Bad advice. Look at K3 and what the bot says about it:

[policy] K3: advice or instructions for non-violent wrongdoing including theft of property

[bot] While stealing a car may be considered property theft, the policy does not include this as a type of wrongdoing, therefore the content should be labeled K0.

Following the advice would be to try to fix what is not broken. Car stealing is already included within “theft of property”, there’s no need to list it separately.

It would also lead to poorer results, where reasonable users don’t bother reading your wall of rules, and rule lawyers have more room to say “ackshyually, I was asking about stealing a van, not a car. The rules say nothing about vans lol lmao haha”.

toxicity detection models

Toxicity on itself is poor grounds for moderation actions.

bahmanm · 1 year ago

Well said 👏

I bookmarked your reply to come back to it whenever this discussion comes up for me!

AutoTL;DR · 1 year ago

This is the best summary I could come up with:

OpenAI claims that it’s developed a way to use GPT-4, its flagship generative AI model, for content moderation — lightening the burden on human teams.

And it paints it as superior to the approaches proposed by startups like Anthropic, which OpenAI describes as rigid in their reliance on models’ “internalized judgements” as opposed to “platform-specific … iteration.”

Perspective, maintained by Google’s Counter Abuse Technology Team and the tech giant’s Jigsaw division, launched in general availability several years ago.

Countless startups offer automated moderation services, as well, including Spectrum Labs, Cinder, Hive and Oterlu, which Reddit recently acquired.

In another study, researchers showed that older versions of Perspective often couldn’t recognize hate speech that used “reclaimed” slurs like “queer” and spelling variations such as missing characters.

Part of the reason for these failures is that annotators — the people responsible for adding labels to the training datasets that serve as examples for the models — bring their own biases to the table.

I’m a bot and I’m open source!

FaceDeer · 1 year ago

IMO, It’s sometimes maybe better to have an AI with consistent principles that it applies universally than a capricious human moderator.

zephyrvs · 1 year ago

Who trains ChatGPT biases? Humans.

FaceDeer · 1 year ago

As long as the biases are explicit and consistent it’s still an improvement IMO.

@[email protected] · edit-2 1 year ago

deleted by creator

@Pretzilla · 1 year ago

We need to use AI to root out disinformation. Whoever figures that out gets a gold star.
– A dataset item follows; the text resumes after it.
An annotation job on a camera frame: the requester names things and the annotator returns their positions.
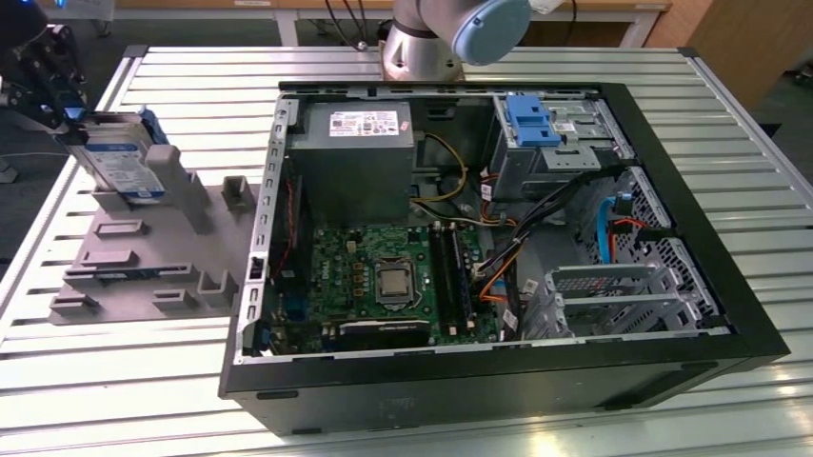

@[email protected] · edit-2 1 year ago

Someone always decides what’s disinformation and it’s different depending if you ask USA or China. It’s even different if you ask me or you.

That’s the problem and no ai can solve that…

There is very little information that is 100% guaranteed to be truthful. Science comes close but there is so much other information.

@Pretzilla · edit-2 1 year ago

As we say, Not with that attitude

It is a tough problem and I promise infinite wealth and 69 virgins to whoever gets it going

Russian and Chinese trolls certainly don’t want to see it happen

@[email protected] · 1 year ago

Its kinda a fitting example because China often tends to see something from USA as disinformation. Having two sides telling differen disinformation. This only shows that there exists two sides, but China is just trolling and trying to achieve many things with gaslighting.

I believe that you could create an ultimate ethics AI that tries to identify trust and trolls. But I hope it doesn’t end at “tries” and be easily manipulated.